L’ONPE a choisi de se saisir de ces sujets à l’occasion de son colloque dont la dernière édition en date a eu lieu les 4 et 5 décembre 2024 à Lyon. Cet événement réunissait de nombreux acteurs en capacité de conseiller ou de prendre des décisions politiques, pour leur permettre d’échanger sur la question de la précarité énergétique.
La journée contre la précarité énergétique est l’un des autres événements financés par l’ONPE et organisés par de nombreuses associations en France, dont la Fondation Abbé Pierre. Cette journée est l’occasion pour les associations de sensibiliser globalement sur le sujet.

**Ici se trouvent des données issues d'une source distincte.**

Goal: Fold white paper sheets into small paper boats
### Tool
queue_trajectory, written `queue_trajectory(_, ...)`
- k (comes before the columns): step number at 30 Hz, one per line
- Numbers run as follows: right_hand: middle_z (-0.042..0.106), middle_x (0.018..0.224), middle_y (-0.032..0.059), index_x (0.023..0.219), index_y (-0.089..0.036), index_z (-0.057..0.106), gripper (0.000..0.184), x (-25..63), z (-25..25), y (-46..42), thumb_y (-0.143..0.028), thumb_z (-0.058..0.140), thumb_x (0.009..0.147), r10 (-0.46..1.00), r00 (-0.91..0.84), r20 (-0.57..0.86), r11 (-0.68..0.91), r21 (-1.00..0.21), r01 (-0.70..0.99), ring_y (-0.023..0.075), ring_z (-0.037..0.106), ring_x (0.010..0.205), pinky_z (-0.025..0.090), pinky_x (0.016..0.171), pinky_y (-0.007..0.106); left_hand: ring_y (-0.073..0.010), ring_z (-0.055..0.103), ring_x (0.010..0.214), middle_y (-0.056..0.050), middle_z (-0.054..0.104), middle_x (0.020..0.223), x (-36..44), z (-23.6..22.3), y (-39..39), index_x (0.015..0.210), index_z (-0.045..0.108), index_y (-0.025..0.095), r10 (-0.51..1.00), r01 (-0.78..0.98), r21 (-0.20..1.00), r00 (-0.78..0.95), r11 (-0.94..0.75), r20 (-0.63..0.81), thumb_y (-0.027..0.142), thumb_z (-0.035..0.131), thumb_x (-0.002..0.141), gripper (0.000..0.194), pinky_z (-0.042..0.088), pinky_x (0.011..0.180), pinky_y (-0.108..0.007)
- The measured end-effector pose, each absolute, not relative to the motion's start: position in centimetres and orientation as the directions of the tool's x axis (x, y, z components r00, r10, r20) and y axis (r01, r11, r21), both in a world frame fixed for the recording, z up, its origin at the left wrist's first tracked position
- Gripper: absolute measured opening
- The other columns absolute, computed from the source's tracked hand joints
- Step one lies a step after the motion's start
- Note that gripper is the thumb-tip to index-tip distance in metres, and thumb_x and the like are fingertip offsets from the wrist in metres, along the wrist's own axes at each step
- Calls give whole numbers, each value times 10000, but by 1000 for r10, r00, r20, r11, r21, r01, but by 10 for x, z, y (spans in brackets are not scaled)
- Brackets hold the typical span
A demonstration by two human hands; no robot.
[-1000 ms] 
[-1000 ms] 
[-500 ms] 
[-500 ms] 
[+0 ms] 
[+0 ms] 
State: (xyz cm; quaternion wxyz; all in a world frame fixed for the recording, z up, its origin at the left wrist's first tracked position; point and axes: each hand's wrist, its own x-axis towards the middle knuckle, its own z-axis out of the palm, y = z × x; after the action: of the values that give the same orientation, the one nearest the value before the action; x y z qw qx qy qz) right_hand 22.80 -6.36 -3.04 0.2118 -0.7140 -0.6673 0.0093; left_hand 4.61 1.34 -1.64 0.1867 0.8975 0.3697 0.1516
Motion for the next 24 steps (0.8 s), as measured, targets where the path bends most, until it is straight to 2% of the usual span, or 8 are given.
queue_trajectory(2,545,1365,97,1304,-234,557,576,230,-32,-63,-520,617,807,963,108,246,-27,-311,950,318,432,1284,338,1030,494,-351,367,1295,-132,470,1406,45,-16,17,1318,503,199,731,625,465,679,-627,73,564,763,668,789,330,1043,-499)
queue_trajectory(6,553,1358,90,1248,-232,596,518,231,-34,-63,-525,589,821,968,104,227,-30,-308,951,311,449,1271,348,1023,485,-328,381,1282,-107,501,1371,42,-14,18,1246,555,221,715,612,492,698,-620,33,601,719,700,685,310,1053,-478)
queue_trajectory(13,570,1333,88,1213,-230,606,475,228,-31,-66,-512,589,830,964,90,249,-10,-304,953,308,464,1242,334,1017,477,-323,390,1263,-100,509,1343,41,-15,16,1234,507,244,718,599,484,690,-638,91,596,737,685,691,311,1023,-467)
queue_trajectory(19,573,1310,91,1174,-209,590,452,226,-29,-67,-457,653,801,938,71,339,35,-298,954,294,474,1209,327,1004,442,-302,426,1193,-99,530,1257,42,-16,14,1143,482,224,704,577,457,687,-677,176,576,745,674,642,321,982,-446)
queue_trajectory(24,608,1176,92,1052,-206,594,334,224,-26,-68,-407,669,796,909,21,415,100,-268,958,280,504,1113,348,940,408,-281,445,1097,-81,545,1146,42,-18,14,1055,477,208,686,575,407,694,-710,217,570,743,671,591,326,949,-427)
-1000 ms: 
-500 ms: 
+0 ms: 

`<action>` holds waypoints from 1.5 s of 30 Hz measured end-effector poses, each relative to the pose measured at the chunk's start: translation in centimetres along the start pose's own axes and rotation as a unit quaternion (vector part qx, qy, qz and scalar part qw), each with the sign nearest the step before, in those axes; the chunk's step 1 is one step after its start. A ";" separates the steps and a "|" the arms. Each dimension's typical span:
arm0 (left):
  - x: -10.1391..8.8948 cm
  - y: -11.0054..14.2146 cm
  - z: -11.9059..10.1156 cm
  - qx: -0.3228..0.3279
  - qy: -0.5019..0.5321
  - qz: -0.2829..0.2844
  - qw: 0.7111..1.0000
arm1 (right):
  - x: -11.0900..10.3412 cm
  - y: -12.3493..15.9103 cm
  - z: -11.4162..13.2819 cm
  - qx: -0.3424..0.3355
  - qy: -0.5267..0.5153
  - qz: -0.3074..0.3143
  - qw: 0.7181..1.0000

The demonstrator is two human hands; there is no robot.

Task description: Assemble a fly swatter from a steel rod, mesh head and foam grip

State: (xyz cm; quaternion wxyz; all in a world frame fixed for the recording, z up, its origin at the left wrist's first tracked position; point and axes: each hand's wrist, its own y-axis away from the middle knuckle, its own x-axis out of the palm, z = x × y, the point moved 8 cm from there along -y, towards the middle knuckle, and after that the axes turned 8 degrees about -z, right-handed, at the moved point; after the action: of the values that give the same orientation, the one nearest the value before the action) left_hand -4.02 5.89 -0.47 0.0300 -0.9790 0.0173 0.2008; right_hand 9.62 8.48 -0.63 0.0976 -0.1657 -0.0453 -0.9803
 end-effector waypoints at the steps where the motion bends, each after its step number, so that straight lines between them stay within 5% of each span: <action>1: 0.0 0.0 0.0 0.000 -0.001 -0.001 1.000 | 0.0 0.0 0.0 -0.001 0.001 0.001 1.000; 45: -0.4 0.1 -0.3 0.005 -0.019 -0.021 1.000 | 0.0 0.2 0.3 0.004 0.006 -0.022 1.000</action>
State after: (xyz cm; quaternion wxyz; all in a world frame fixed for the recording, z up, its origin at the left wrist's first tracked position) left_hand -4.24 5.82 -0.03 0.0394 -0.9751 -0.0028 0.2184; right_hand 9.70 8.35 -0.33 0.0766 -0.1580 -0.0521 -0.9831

Au-delà de ces événements, les associations continuent de faire appel à l’État pour soutenir la lutte contre la précarité énergétique. Dernièrement, la coupe budgétaire du budget MaPrimeRénov de plusieurs milliards d’euros a inquiété les associations. Le budget initialement prévu pour ce projet n’a pas été totalement exploité durant l’année passée, certainement en raison d'un manque de communication et d’une mise en place ralentie. Par conséquent, l’État aurait décidé de « réduire la voilure » et réallouer le reste non exploité à d’autres secteurs. Une décision qu’Hélène Denise juge peu ambitieuse. « Aujourd’hui, si le secteur ne se forme pas et ne se met pas à la hauteur des besoins, nous n’arriverons pas à atteindre nos objectifs », conclut-elle.